▶ _Assignment_: Output the data as it stands. Each line must match exactly.

═══ Supplied data

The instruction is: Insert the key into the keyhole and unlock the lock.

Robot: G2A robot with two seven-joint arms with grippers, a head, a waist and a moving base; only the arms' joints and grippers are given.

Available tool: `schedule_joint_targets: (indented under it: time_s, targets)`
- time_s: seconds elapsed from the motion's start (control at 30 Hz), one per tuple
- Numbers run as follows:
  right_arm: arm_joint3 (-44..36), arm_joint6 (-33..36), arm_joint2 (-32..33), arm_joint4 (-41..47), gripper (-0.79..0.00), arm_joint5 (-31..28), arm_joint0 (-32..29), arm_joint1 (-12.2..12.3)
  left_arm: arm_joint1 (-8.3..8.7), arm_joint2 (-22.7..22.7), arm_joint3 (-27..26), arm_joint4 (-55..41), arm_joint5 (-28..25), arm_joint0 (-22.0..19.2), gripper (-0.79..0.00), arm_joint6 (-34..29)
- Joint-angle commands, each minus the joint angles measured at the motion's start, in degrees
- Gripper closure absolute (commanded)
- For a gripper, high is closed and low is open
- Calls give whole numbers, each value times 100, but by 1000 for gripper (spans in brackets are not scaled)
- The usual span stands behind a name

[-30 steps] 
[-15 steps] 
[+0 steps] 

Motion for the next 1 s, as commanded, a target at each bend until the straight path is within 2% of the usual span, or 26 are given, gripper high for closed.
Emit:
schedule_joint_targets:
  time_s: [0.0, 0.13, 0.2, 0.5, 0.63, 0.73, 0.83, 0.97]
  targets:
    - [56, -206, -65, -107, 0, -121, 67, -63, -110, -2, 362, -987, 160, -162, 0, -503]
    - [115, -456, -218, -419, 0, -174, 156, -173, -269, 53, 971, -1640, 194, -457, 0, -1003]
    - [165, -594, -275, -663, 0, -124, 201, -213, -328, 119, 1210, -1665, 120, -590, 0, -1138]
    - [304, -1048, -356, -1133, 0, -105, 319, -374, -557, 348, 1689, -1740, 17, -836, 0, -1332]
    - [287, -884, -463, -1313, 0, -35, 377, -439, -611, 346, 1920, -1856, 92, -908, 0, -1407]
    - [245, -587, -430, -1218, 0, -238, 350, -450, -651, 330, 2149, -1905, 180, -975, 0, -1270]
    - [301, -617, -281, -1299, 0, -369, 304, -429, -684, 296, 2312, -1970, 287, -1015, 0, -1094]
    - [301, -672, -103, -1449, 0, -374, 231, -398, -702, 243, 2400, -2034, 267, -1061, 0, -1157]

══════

▶ _Written answer_:
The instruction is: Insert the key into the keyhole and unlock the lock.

Robot: G2A robot with two seven-joint arms with grippers, a head, a waist and a moving base; only the arms' joints and grippers are given.

Available tool: `schedule_joint_targets: (indented under it: time_s, targets)`
- time_s: seconds elapsed from the motion's start (control at 30 Hz), one per tuple
- Numbers run as follows:
  right_arm: arm_joint3 (-44..36), arm_joint6 (-33..36), arm_joint2 (-32..33), arm_joint4 (-41..47), gripper (-0.79..0.00), arm_joint5 (-31..28), arm_joint0 (-32..29), arm_joint1 (-12.2..12.3)
  left_arm: arm_joint1 (-8.3..8.7), arm_joint2 (-22.7..22.7), arm_joint3 (-27..26), arm_joint4 (-55..41), arm_joint5 (-28..25), arm_joint0 (-22.0..19.2), gripper (-0.79..0.00), arm_joint6 (-34..29)
- Joint-angle commands, each minus the joint angles measured at the motion's start, in degrees
- Gripper closure absolute (commanded)
- For a gripper, high is closed and low is open
- Calls give whole numbers, each value times 100, but by 1000 for gripper (spans in brackets are not scaled)
- The usual span stands behind a name

[-30 steps] 
[-15 steps] 
[+0 steps] 

Motion for the next 1 s, as commanded, a target at each bend until the straight path is within 2% of the usual span, or 26 are given, gripper high for closed.
Emit:
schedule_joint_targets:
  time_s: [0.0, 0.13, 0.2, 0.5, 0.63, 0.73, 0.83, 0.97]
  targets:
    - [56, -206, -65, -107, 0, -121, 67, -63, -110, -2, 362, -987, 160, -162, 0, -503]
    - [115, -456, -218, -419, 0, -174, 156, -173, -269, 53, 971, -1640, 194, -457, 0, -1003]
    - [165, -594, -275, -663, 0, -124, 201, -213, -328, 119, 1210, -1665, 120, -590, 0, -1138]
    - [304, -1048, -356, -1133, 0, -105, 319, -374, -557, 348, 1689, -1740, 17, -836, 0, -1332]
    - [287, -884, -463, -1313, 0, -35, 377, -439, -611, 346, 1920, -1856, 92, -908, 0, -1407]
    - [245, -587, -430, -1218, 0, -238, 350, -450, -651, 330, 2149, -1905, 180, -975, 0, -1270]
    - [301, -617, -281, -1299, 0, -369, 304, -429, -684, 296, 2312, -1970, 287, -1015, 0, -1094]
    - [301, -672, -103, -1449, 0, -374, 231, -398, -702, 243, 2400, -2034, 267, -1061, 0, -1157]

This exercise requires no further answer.